Thursday, October 23, 2008

Time to rethink U.S. retirement savings, Miller says

SAN FRANCISCO — As financial news for retirees and the soon-to-retire grows worse with each passing day, it's time for "a wholesale re-examination" of the American retirement savings system, House Education and Labor Committee Chairman George Miller said Wednesday.

When Miller, D-Martinez, held a hearing on the impact of the economic crisis on retirement savings Oct. 7 in Washington, D.C., the Congressional Budget Office testified American workers have lost more than $2 trillion in retirement savings in the past 15 months as the stock market's decline decimated 401(k) accounts.

At Wednesday's hearing at San Francisco City Hall, Miller said it's worse yet: $1.9 trillion more has drained from public and private pension accounts, according to a new study from Boston College's Center for Retirement Research. For example, the California Public Employees' Retirement System — the largest U.S. public pension fund — has lost more than 20 percent of its value since July 1 and so might have to force already-struggling state and local governments to pay more for retirement benefits.

And Miller said his committee this week learned the Pension Benefits Guaranty Corp. — the government agency that insures private-sector pension plans — lost at least $3 billion in stock investments in the past fiscal year. PBGC chief Charles Millard will testify before Miller's committee Friday in Washington.

"Fiddling around the margins Advertisementis not going to serve the American people," Miller said Wednesday, questioning the wisdom of having let 401(k) funds — subject to the ebbs and flows of the stock market — supplant the traditional defined-benefit pension plans which used to be the American norm. "Being able to save for retirement after a lifetime of hard work has always been a core tenet of the American dream. We can't allow the promise of a secure retirement for workers to become a casualty of this financial crisis."

Workforce Protections Subcommittee chairwoman Rep. Lynn Woolsey, D-Petaluma, agreed. "We need to make big changes in this country. "... This is a rude awakening."

UC Berkeley Professor Jacob Hacker, among experts testifying Wednesday, said Americans went from having a "three-legged stool" of retirement savings — Social Security, guaranteed private pensions, and personal savings — to just Social Security and private savings, be they in 401(k)s or elsewhere. "And we all know how wobbly a two-legged stool is."

Hacker recommended a universal 401(k) system, available to all workers whether their employer offers a traditional retirement plan; employers would be encouraged to match employee contributions, and could be given tax breaks if they offer better matches to lower-wage workers. All benefits would remain in the same account throughout a worker's life, but these 401(k)s would be governed by the same rules now preventing traditional pension plans from excessive investment in the employing company's own stock. Instead, he said, their default investment option should be a low-cost index fund with a mix of stocks and bonds that automatically shifts from riskier to safer investments as workers approach retirement.

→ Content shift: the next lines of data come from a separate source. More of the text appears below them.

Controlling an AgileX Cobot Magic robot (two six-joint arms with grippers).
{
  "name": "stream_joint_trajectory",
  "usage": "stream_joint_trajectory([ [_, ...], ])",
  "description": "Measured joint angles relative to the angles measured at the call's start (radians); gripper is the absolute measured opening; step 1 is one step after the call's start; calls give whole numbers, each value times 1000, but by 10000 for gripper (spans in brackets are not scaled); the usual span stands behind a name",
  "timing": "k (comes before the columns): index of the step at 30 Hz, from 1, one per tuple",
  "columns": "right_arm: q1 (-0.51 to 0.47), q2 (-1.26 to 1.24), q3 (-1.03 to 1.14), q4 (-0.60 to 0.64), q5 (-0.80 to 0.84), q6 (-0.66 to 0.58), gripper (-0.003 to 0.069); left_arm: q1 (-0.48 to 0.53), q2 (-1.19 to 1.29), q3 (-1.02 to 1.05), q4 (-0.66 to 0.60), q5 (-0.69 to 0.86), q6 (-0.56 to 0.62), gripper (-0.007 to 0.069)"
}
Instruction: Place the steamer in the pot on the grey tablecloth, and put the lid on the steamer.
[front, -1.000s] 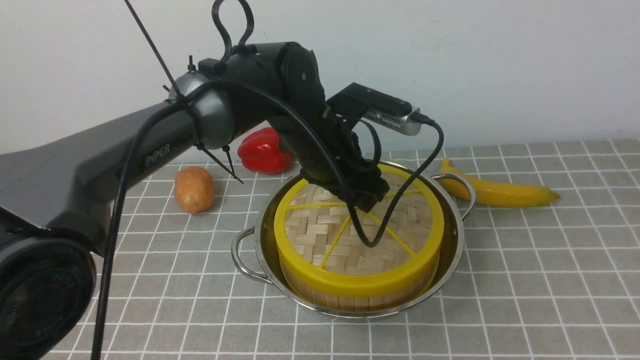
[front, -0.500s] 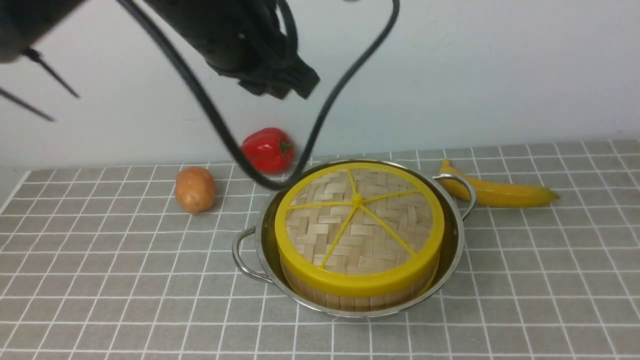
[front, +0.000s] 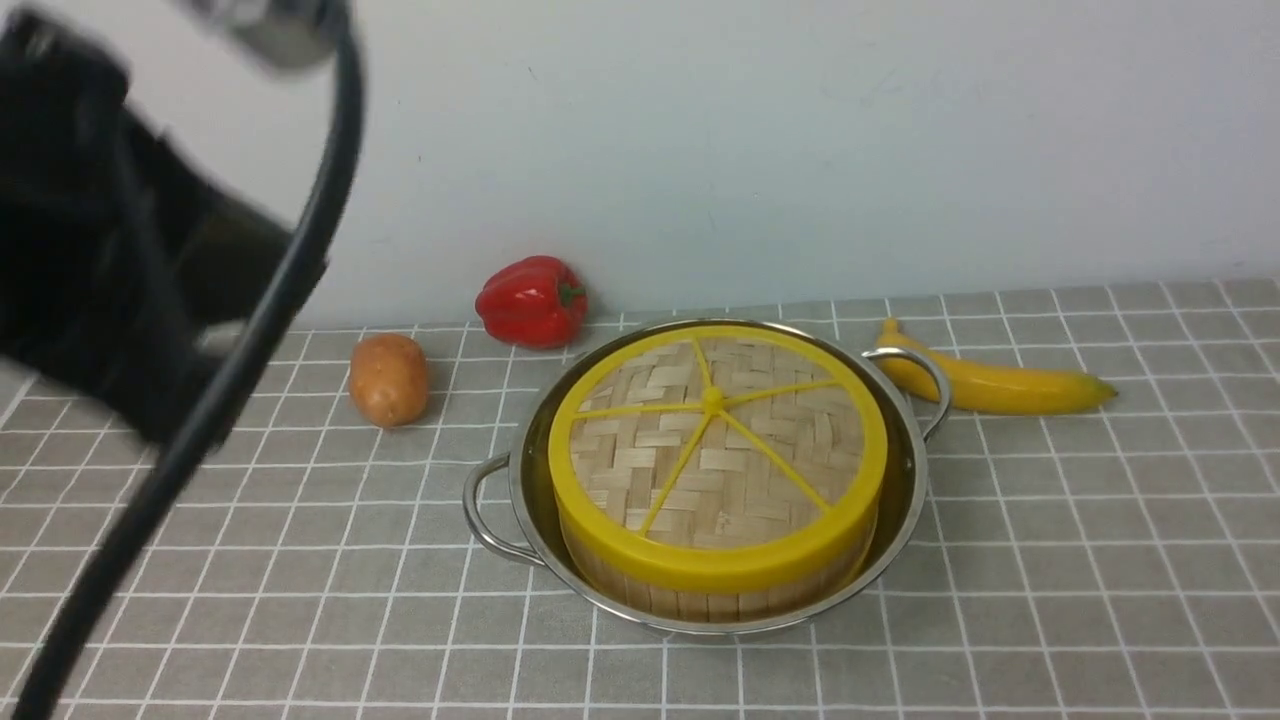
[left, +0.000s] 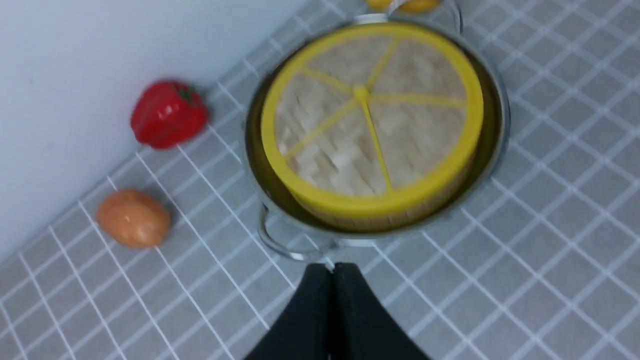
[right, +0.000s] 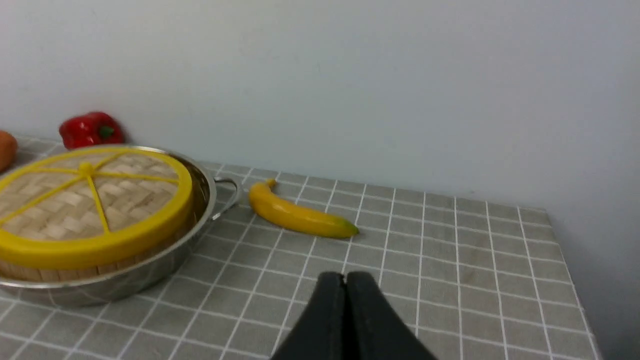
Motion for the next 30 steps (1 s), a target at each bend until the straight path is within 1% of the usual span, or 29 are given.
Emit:
stream_joint_trajectory([
  [1,0,0,32,0,0,0,-15,0,-49,78,-1,-24,4,-23],
  [2,0,0,36,0,0,0,-15,0,-49,78,-1,-29,4,-23],
  [3,0,0,61,6,2,0,-15,0,-137,179,0,-91,5,-23],
  [6,0,-1,93,36,1,1,-14,0,-267,353,0,-199,-6,-23],
  [10,0,-1,109,94,-2,1,-9,0,-450,525,-3,-361,-78,-22],
  [11,0,-1,110,101,-3,1,-8,0,-458,541,-3,-379,-83,-22],
  [12,0,-1,112,136,-3,2,-5,0,-516,594,-3,-437,-113,-22],
  [15,0,-1,112,207,-4,4,2,0,-633,696,-13,-523,-187,-20],
  [18,0,-1,112,255,-6,4,8,0,-679,731,-21,-538,-212,-18],
  [25,0,-1,112,354,-8,4,34,0,-695,749,-21,-542,-220,-8],
  [27,0,-1,112,379,-8,4,44,0,-695,749,-1,-545,-208,0],
  [30,0,-1,112,414,-8,4,57,0,-695,755,65,-543,-197,8],
])
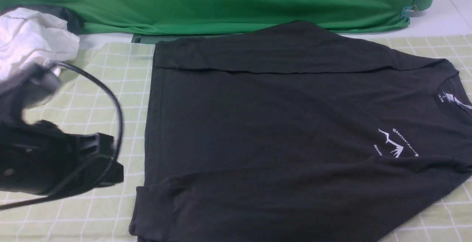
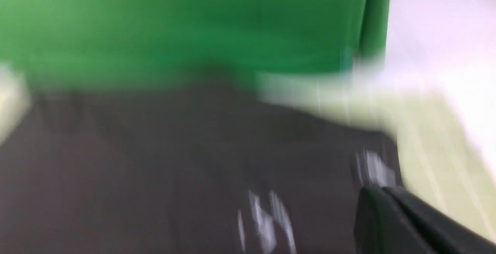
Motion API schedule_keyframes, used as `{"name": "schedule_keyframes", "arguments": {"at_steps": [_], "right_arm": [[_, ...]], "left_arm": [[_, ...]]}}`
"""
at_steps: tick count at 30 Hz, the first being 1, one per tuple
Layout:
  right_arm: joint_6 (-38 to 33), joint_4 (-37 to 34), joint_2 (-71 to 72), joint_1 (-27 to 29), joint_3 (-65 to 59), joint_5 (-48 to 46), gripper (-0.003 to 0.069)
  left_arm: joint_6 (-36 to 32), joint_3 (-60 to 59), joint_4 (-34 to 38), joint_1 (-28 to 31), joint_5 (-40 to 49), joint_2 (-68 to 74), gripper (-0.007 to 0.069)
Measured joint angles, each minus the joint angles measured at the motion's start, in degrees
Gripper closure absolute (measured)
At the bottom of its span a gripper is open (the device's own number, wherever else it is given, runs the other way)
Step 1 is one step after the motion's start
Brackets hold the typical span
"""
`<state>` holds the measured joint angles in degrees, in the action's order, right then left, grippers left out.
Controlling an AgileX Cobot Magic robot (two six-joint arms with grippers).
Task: Fold a long-sleeved shirt over a green coffee tablecloth.
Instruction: 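Grasp the left edge of the dark T-shirt lying flat on the table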
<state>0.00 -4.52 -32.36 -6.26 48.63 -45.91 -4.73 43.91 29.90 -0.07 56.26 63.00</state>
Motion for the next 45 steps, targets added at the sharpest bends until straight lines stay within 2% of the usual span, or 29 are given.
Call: {"name": "schedule_keyframes", "arguments": {"at_steps": [3,5,10,12,15,17,21,30,37,39,42,43,44,45], "right_arm": [[-1.92,-0.18,-5.16,0.0,1.42,-6.85,0.0653],[-3.02,-0.51,-10.83,0.0,1.5,-10.6,0.065],[-3.49,-0.76,-15.99,0.0,1.5,-11.32,0.0631],[-3.49,-1.35,-17.9,0.0,1.5,-11.27,0.0604],[-3.55,-2.2,-19.13,0.0,1.55,-11.03,0.0575],[-4.03,-2.99,-19.57,0.0,1.55,-10.47,0.0551],[-4.92,-3.68,-19.69,0.0,1.55,-10.26,0.0525],[-4.98,-3.82,-19.95,0.0,1.55,-10.01,0.0494],[-4.98,-3.88,-19.95,0.0,1.55,-10.03,0.0478],[-4.98,-3.94,-19.95,0.0,1.55,-10.03,0.0473],[-4.98,-4.07,-19.99,0.0,1.55,-10.03,0.0462],[-4.98,-4.09,-19.99,0.0,1.55,-10.03,0.0459],[-4.98,-4.14,-19.99,0.0,1.55,-10.03,0.0457],[-4.98,-4.14,-19.99,0.0,1.55,-10.03,0.0453]], "left_arm": [[-0.13,0.02,-1.4,0.0,-1.61,4.88,0.0505],[-0.13,0.02,-2.57,0.0,-4.3,9.86,0.0449],[-0.13,0.02,-2.69,-0.71,-7.69,15.18,0.0351],[-0.13,-0.46,-2.44,-3.73,-12.25,18.28,0.0291],[-0.13,-1.31,-3.0,-7.35,-17.05,20.91,0.0244],[-0.13,-1.29,-5.34,-9.76,-20.26,23.27,0.0224],[1.34,-0.38,-8.45,-10.52,-21.87,25.82,0.0218],[3.68,0.44,-14.01,-10.74,-21.03,26.11,0.0218],[6.07,-2.04,-14.88,-10.8,-23.82,28.95,0.0228],[6.17,-1.97,-15.08,-10.8,-24.23,29.25,0.0267],[6.12,-1.92,-15.42,-10.8,-24.53,29.18,0.0376],[6.12,-1.85,-15.02,-10.8,-24.51,29.06,0.0437],[6.12,-1.85,-14.89,-10.8,-24.51,29.0,0.0458],[6.06,-1.85,-14.7,-10.8,-24.38,28.21,0.0537]]}}
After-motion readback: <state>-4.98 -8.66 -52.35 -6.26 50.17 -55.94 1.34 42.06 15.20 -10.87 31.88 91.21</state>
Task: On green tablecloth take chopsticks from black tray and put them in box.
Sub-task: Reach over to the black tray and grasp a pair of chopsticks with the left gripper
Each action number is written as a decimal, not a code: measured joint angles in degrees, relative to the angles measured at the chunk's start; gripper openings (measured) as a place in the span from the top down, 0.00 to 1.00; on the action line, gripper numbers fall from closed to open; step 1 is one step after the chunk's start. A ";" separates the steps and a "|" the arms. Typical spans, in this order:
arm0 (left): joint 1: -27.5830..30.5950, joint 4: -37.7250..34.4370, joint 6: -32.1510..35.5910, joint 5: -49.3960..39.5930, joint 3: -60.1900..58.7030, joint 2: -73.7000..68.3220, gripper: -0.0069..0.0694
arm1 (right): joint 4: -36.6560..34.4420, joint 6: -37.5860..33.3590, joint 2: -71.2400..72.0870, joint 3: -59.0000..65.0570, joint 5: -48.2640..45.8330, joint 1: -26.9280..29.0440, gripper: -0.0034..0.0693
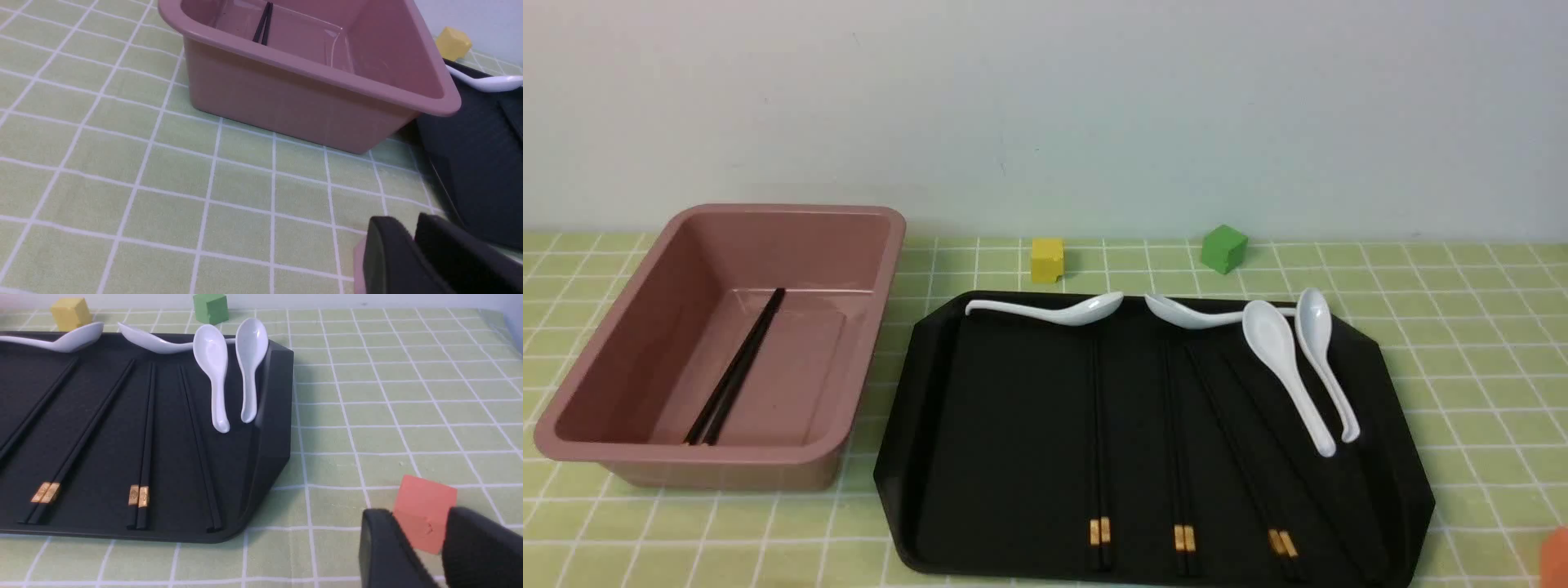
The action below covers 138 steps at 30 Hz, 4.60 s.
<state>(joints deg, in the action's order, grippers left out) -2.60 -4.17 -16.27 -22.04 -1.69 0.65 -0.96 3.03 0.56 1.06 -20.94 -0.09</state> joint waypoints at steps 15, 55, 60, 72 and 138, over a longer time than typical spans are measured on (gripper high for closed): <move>0.00 0.00 0.00 0.00 0.00 0.00 0.75 | 0.00 0.00 0.00 0.00 0.00 0.00 0.62; 0.00 -27.33 -19.09 5.40 0.00 0.00 0.71 | 0.00 0.00 0.00 0.00 0.00 0.00 0.62; 0.00 -46.87 -27.48 7.86 0.00 0.00 0.70 | 0.00 0.00 0.00 0.00 0.00 0.00 0.62; 0.00 -62.86 3.26 12.10 14.35 -6.22 0.86 | 0.00 0.00 0.00 0.00 0.00 0.00 0.62; -39.54 9.02 -23.24 -41.78 109.67 -132.81 0.46 | 0.00 0.04 0.00 0.00 0.00 0.00 0.62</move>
<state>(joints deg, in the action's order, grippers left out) -42.15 4.85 -39.51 -63.82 107.99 -132.16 -0.96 3.07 0.56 1.06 -20.94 -0.09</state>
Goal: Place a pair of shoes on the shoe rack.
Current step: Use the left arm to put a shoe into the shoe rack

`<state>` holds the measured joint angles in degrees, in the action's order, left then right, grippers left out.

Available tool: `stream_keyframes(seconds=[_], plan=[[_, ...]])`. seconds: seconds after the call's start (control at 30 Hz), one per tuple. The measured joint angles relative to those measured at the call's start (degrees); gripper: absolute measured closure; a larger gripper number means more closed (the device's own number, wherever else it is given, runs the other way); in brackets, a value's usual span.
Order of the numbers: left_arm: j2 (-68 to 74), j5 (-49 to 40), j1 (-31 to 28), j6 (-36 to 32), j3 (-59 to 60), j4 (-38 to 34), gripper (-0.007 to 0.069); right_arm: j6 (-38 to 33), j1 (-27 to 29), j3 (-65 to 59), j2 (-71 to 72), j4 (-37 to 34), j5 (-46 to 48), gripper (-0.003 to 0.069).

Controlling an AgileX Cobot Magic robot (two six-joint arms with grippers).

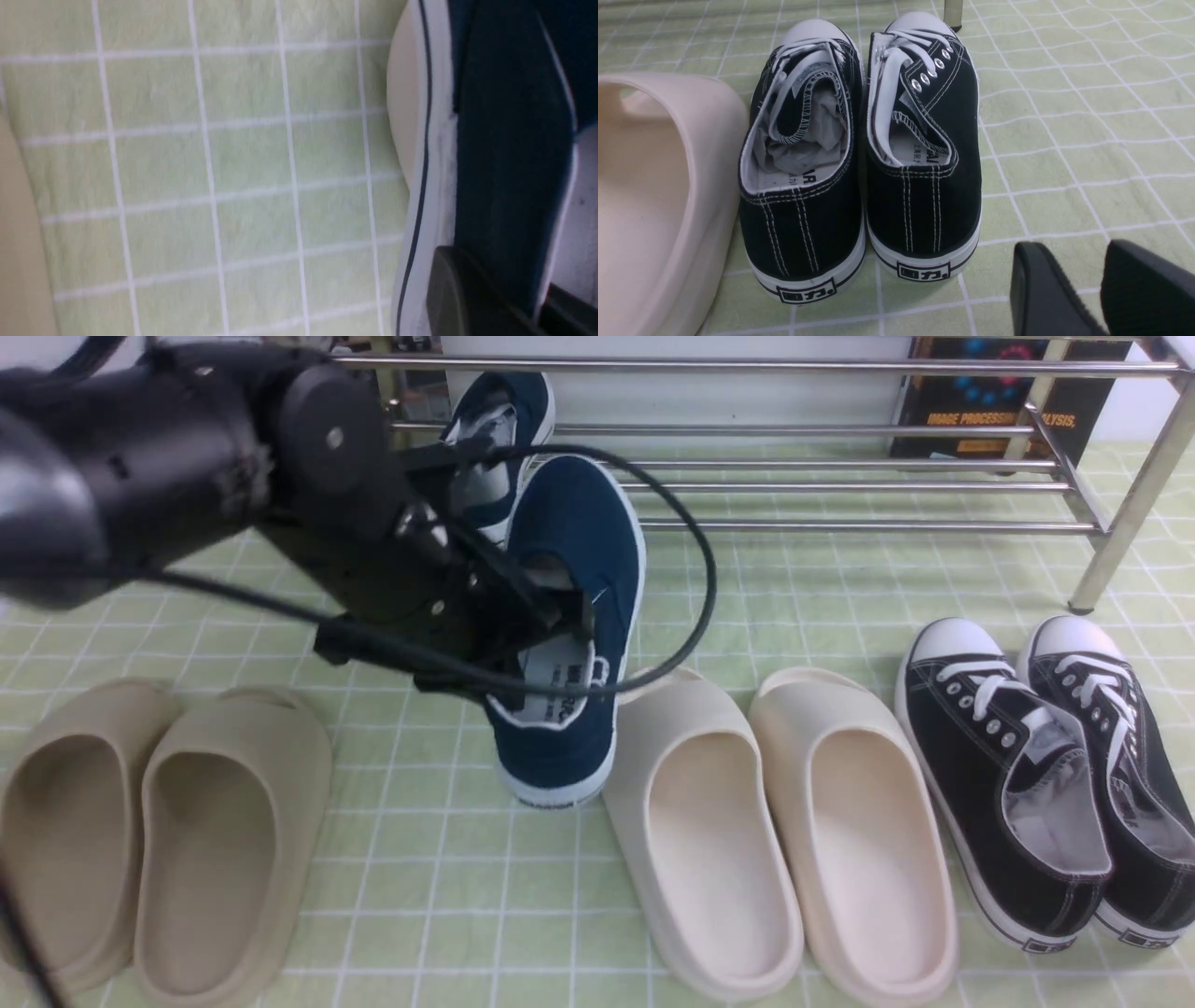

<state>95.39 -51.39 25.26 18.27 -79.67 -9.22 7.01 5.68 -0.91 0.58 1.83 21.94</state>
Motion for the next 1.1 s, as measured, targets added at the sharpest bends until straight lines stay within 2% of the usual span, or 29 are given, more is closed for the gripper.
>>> stream_keyframes(seconds=[0.33, 0.8, 1.1], plan=[[15.7, -5.3, -4.8, -2.0, -19.1, 0.2, 0.0636, 0.0, 0.0, 0.0, 0.0, 0.0, 0.0, 0.0420], [36.2, -11.0, -4.9, -3.1, -51.1, 0.5, 0.0636, 0.0, 0.0, 0.0, 0.0, 0.0, 0.0, 0.0420], [42.0, -9.1, -6.4, -1.3, -58.5, 0.3, 0.0636, 0.0, 0.0, 0.0, 0.0, 0.0, 0.0, 0.0420]])
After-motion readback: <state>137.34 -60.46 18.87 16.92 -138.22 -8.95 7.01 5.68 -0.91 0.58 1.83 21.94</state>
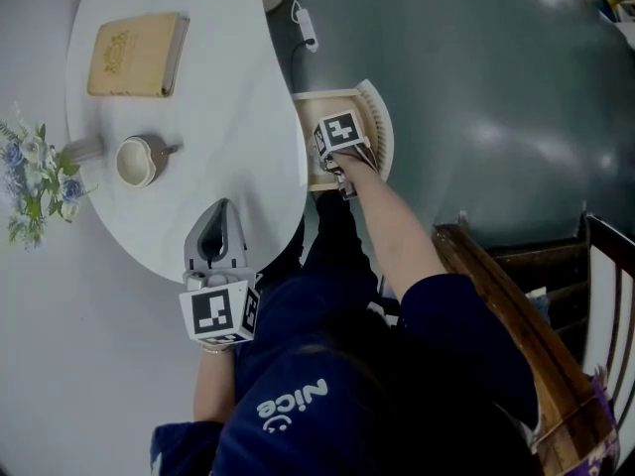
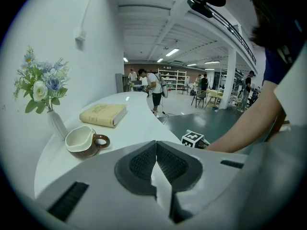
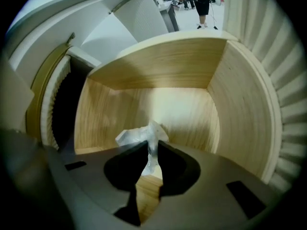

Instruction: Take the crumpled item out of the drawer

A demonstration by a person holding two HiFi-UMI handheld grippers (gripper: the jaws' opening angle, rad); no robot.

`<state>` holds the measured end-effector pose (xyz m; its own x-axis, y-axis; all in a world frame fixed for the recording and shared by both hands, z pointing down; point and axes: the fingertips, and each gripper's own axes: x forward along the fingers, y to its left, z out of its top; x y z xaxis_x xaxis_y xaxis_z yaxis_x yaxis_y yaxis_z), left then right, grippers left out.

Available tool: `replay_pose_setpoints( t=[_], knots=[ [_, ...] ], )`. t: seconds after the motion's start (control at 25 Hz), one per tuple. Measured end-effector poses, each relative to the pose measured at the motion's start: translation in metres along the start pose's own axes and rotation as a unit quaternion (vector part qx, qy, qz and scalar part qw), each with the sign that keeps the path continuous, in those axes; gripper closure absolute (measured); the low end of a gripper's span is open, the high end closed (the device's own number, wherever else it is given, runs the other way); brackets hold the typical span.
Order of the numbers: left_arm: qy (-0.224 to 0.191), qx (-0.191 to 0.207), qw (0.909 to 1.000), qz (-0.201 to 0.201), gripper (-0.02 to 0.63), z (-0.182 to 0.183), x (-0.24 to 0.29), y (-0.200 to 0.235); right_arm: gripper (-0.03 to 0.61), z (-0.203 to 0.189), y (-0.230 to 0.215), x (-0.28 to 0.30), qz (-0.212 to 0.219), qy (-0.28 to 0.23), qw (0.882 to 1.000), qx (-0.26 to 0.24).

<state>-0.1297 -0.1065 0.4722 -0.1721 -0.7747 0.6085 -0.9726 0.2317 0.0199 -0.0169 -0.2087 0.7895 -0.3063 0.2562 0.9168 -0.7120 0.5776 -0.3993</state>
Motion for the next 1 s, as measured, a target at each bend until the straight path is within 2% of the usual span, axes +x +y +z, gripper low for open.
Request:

Mark Davis, a partner in the Kravitz Davis Sansone financial consulting firm, said as pensions gave way to 401(k)s, "we shifted the burden for retirement funding and investing from sponsors to participants with no corresponding emphasis on education." All Americans, starting in their K-12 years, should be taught basic financial principles including the importance of savings, Davis said.

But education isn't always enough.

Retired teacher Roberta Quan, 74, of Richmond, testified she'd planned carefully for retirement, yet has seen her savings decimated by the high costs of the residential care her Alzheimer's-stricken husband now requires; by skyrocketing costs of living; and now by the sinking stock market draining her 403(b) retirement savings account — a plan for public teachers and certain others similar to a 401(k).

"The bottom line is that I am retired and unable to re-earn those lost funds," she said. "I am now faced with the insecurity of outliving my rapidly declining 403(b) account. And that is worrisome for John and my future. The word 'fear' looms on the horizon."

Santa Rosa retired writer Steve Carroll, 67, said he and his partner made a seemingly conservative investment in AA- and AAA-rated bonds, including some issued by Washington Mutual; when the Federal Deposit Insurance Corp. seized and sold off the failing bank's assets, they lost their money. Meanwhile, their individual retirement accounts are tanking, yet Carroll's partner must lose on this investment because he's more than 70 years old and is subject to a mandatory minimum monthly withdrawal.

Carroll said he hopes Congress can help "all of us citizens who have trusted our institutions — who have operated strictly within the rules government and financial institutions set for us — and who now find our much anticipated 'golden years' rapidly morphing into years of ash and tears, all through no fault or misdeeds of our own."

Miller said Treasury Secretary Henry Paulson has been asked to waive the minimum-withdrawal requirements during this economic crisis; the experts on Wednesday's panel agreed that's a good move.